Cache Coherence — Hands-On Tasks¶
A progressive set of practical exercises. Each builds on the previous.
Task 1: Reproduce False Sharing¶
Goal: Observe false sharing with your own eyes.
Write a benchmark with two int64 fields in one struct, two goroutines each updating one field. Run with -cpu=2. Note ns/op.
package falseshare
import (
"sync"
"sync/atomic"
"testing"
)
type Pair struct{ a, b int64 }
func BenchmarkPacked(b *testing.B) {
var p Pair
for i := 0; i < b.N; i++ {
var wg sync.WaitGroup
wg.Add(2)
go func() { defer wg.Done(); for j := 0; j < 1_000_000; j++ { atomic.AddInt64(&p.a, 1) } }()
go func() { defer wg.Done(); for j := 0; j < 1_000_000; j++ { atomic.AddInt64(&p.b, 1) } }()
wg.Wait()
}
}
Run: go test -bench=BenchmarkPacked -cpu=2 -benchtime=3s.
Expected: ns/op should be significantly higher than a single-goroutine benchmark for one variable.
Task 2: Fix False Sharing with Padding¶
Goal: Apply the simplest fix and measure the improvement.
Add 56 bytes of padding between a and b:
Write BenchmarkPadded mirroring BenchmarkPacked. Run with the same settings.
Expected: ns/op for padded version is 2-5× faster than packed.
Compare with benchstat:
Task 3: Sweep the Cache Line Boundary¶
Goal: Find the exact cache line size empirically.
Write a benchmark generator that varies the padding between two int64 fields from 0 to 128 bytes in 8-byte steps. For each, measure ns/op.
import "unsafe"
func runWithPad(b *testing.B, pad int) {
buf := make([]byte, 8 + pad + 8)
a := (*int64)(unsafe.Pointer(&buf[0]))
bb := (*int64)(unsafe.Pointer(&buf[8+pad]))
b.ResetTimer()
for i := 0; i < b.N; i++ {
var wg sync.WaitGroup
wg.Add(2)
go func() { defer wg.Done(); for j := 0; j < 100_000; j++ { atomic.AddInt64(a, 1) } }()

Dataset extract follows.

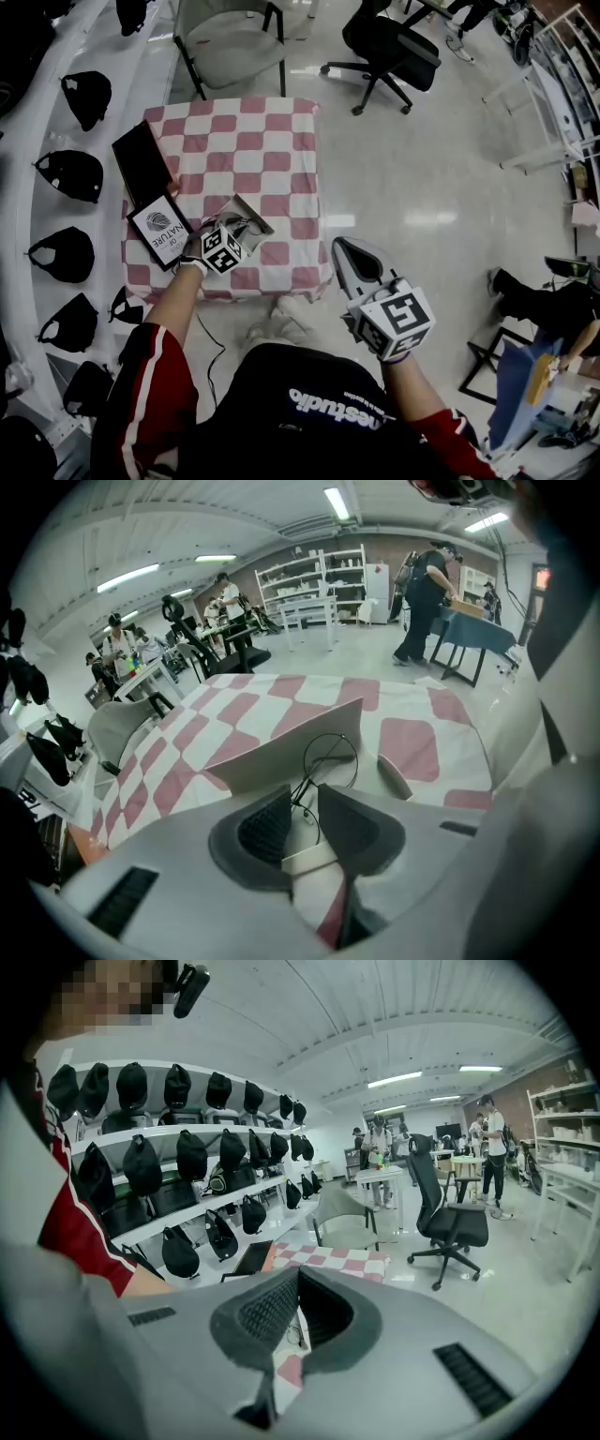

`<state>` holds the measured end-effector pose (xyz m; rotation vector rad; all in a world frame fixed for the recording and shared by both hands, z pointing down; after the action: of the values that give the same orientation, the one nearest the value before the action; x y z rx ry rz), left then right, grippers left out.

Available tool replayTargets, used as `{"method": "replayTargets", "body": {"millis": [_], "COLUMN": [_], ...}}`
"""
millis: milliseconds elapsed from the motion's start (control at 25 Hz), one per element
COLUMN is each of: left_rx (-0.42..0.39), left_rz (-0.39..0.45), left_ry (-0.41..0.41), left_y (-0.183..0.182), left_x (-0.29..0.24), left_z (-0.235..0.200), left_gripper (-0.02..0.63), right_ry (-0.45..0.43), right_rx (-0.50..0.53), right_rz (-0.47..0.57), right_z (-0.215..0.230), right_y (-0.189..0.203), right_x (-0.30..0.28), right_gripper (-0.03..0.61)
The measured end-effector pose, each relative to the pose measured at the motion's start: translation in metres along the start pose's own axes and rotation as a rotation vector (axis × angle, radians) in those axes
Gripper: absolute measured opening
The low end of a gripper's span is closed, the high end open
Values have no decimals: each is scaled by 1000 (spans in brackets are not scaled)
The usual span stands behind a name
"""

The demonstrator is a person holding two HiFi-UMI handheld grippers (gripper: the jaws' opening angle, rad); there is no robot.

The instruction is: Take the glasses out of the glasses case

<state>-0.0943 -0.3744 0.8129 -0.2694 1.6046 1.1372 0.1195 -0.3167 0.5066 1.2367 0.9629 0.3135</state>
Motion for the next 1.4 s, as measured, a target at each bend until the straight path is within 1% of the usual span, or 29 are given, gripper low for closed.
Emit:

go func() { defer wg.Done(); for j := 0; j < 100_000; j++ { atomic.AddInt64(bb, 1) } }()
wg.Wait()
}
}
func BenchmarkPad0(b *testing.B) { runWithPad(b, 0) }
func BenchmarkPad8(b *testing.B) { runWithPad(b, 8) }
// ... up to pad=128
Expected: A step change around pad=56 (when the second int64 crosses to a new cache line on x86) or pad=120 (Apple silicon).
Task 4: Per-CPU Sharded Counter¶
Goal: Build a counter that scales linearly with cores.
Implement:
type ShardedCounter struct {
shards []paddedInt64
}
type paddedInt64 struct {
v atomic.Int64
_ [56]byte
}
func New() *ShardedCounter {
return &ShardedCounter{shards: make([]paddedInt64, runtime.NumCPU())}
}
func (c *ShardedCounter) Add(hint uint64, d int64) {
c.shards[hint%uint64(len(c.shards))].v.Add(d)
}
func (c *ShardedCounter) Sum() int64 {
var s int64
for i := range c.shards {
s += c.shards[i].v.Load()
}
return s
}
Benchmark with -cpu=1,2,4,8. Compare ns/op against a shared atomic.Int64.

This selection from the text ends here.